Simply put: if you suspect underactive thyroid, do Thyroid Plus (which I prefer) or the ZRT. If you suspect overactive thyroid, do Advanced Thyroid. From that, we can then assess whether you need further eg. iodine or halides testing to confirm hidden issues, which you can see below. If you want a deeper look and to include genetics, do either the Thyroid Gen or Thyroid Pro. If you want to add adrenals to a genetic test, do the Thyroid Elite.
Iodine Loading is very useful, especially to help find reasons for thyroid hormone conversion problems. You can do standard iodine too, of course, but I am listing loading as I find it more clinically useful. You can also add bromine and flourine to the iodine as the Halides Loading test if you need that - I get asked a lot so I have listed it for you as an option. See the Nutrient Tests section for these, where I have put a load of tips, Q&A for you on this test too towards the bottom of the page.
Testing Hints & Tips:
Steroids like the pill, inhalers, creams etc and any adrenal/thyroid boosting supplements might affect results. The lab advises to stop them 48 hours before taking the test unless monitoring yourself on them. Please be advised by your health professional before stopping anything.
Note that long term steroids may affect cortisol levels and they can show artificially high. If you are on long term steroids, you may not get reliable results. If stopping a steroid medication (via your doctor), you are advised to wait 2 months before adrenal testing to allow them to come out of your system.
Always follow what the lab notes in your test kit tell you to do re avoidance of stuff before testing. There is a useful run-down of adrenal-affecting meds and foods etc here on STTM which might be useful too.
Freezing time.
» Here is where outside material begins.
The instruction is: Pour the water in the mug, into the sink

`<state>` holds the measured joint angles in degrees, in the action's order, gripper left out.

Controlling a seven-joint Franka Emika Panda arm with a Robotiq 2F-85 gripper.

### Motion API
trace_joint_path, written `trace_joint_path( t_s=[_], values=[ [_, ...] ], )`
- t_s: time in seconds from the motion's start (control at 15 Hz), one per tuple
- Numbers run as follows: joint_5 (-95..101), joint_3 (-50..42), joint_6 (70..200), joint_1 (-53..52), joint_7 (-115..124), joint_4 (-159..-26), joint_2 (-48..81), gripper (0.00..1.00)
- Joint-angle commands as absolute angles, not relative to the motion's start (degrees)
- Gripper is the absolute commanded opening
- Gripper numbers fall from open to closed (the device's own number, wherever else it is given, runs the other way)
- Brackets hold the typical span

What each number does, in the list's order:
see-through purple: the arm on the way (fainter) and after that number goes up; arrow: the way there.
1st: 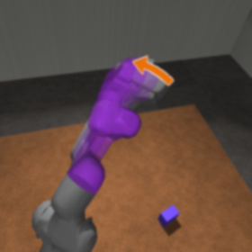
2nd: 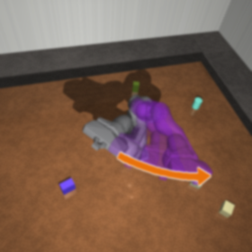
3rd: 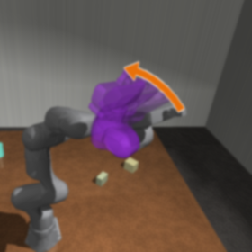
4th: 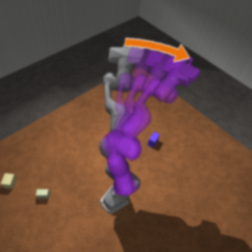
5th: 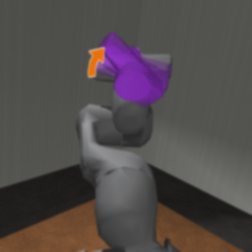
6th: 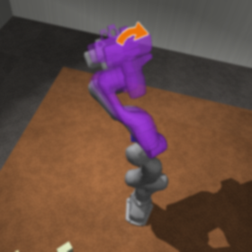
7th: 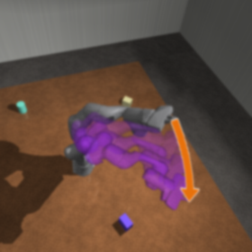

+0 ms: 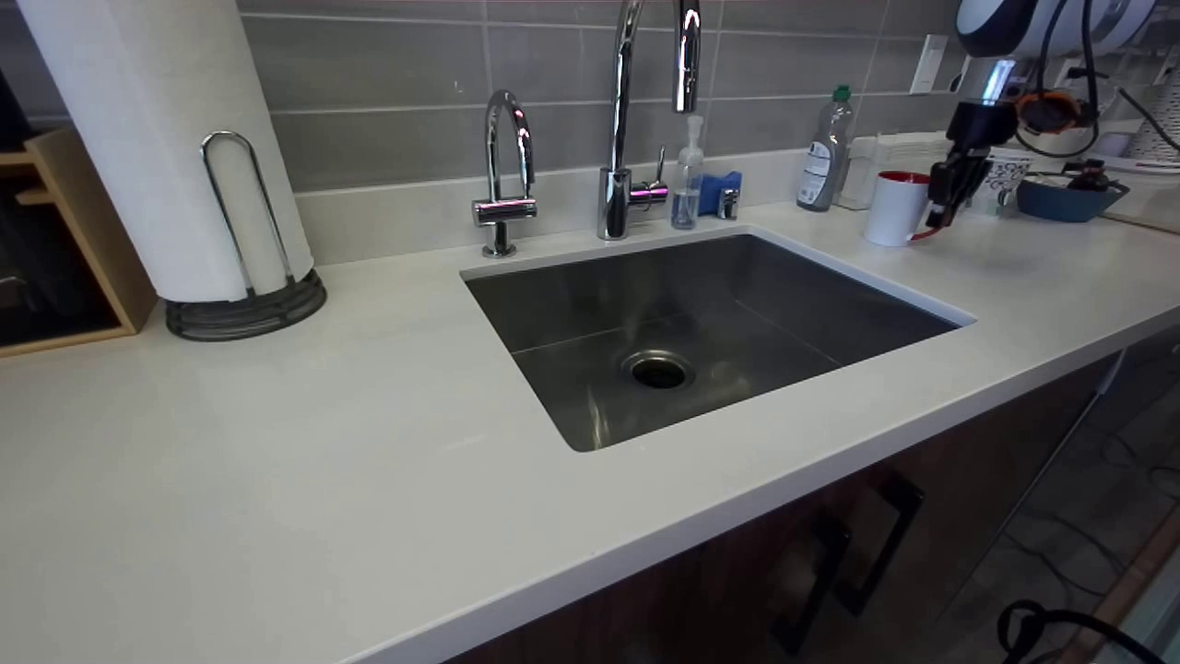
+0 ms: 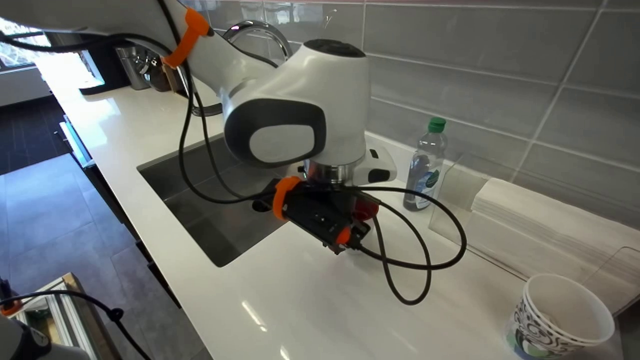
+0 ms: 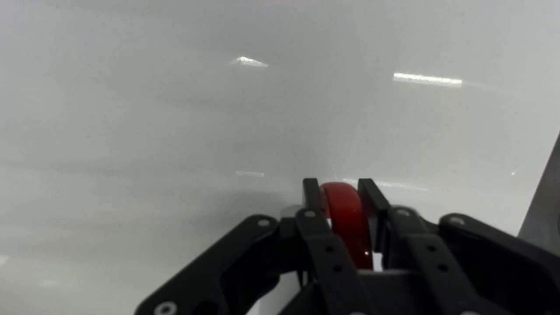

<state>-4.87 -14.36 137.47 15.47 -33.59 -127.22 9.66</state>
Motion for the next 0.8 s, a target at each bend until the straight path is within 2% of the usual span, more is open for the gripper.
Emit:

Genova says: Frozen saliva samples are stable at room temperature for 3 days and frozen for 1 month. In other words, you can freeze your samples for a good few days if you have to hang on a bit before sending.
CAR: With CAR we want to get the measurement from when you naturally wake, so if you wake up at 4am, for example, take the samples then and 30 minutes later. The best is to wake naturally at your normal time, not measure an 'odd' day where you wake early or something.
Most people will test whilst they are on long-term thyroid meds eg. thyroxine to see how they are on it/is it enough etc? If you are on something like Armour, again you can test on it - just take your usual dose after the blood draw - or, if you are stopping either (with health professional's assent, of course), then the lab advises you would need to wait 90-100 days for it to come out of your system and get a clear result.
Reverse T3 doesn't need freezing like some other labs request. Genova explain: "We run most of the thyroid analytes here in the UK, therefore we have in our kit insert that if the client is unable to send it immediately place in a refrigerator to retain sample stability. We run our components here in the UK and then freeze the remainder for the RT3 to be sent to the US at receipt. We do this to avoid repeated freeze thaw processes that can affect sample stability."